**Task statement:** Look through the material below and report every line that includes "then".

**Source data:**
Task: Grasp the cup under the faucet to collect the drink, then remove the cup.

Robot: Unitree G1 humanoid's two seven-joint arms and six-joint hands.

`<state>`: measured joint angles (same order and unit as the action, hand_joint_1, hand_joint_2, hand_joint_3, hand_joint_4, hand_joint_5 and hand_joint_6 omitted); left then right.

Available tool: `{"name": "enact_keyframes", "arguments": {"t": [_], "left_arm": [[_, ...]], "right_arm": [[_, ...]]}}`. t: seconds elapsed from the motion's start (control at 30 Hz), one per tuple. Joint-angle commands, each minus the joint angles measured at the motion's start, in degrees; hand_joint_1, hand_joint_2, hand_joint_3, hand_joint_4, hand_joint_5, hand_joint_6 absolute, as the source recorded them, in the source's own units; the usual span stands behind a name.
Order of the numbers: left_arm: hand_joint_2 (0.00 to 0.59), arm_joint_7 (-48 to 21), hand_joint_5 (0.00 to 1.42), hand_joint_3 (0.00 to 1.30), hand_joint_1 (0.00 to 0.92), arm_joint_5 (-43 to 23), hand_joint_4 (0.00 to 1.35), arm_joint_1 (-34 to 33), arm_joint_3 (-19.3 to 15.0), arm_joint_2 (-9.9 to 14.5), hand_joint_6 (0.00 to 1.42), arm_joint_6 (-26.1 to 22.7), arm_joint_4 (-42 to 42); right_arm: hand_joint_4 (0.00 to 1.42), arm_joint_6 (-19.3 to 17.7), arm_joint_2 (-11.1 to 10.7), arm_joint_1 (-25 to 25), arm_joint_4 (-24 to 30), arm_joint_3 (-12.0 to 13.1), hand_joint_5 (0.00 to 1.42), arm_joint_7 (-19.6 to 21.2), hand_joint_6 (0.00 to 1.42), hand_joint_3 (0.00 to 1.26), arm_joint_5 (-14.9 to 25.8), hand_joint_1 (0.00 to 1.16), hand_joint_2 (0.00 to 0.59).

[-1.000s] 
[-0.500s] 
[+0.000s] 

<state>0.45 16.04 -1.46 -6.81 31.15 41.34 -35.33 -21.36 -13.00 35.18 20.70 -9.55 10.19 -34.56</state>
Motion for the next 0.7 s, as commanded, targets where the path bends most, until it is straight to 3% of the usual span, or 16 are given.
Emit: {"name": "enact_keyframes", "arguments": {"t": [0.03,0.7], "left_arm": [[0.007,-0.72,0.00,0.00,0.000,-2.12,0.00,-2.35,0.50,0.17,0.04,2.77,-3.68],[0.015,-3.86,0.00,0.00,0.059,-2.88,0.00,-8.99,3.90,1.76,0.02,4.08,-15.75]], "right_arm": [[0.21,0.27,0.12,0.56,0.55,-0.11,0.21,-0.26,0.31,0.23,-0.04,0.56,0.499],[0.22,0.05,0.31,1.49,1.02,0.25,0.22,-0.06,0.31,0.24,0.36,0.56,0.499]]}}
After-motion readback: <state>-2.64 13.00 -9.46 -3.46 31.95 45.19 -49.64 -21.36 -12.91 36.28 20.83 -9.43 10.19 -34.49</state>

**Response for this exercise:**
Task: Grasp the cup under the faucet to collect the drink, then remove the cup.
`<state>`: measured joint angles (same order and unit as the action, hand_joint_1, hand_joint_2, hand_joint_3, hand_joint_4, hand_joint_5 and hand_joint_6 omitted); left then right.

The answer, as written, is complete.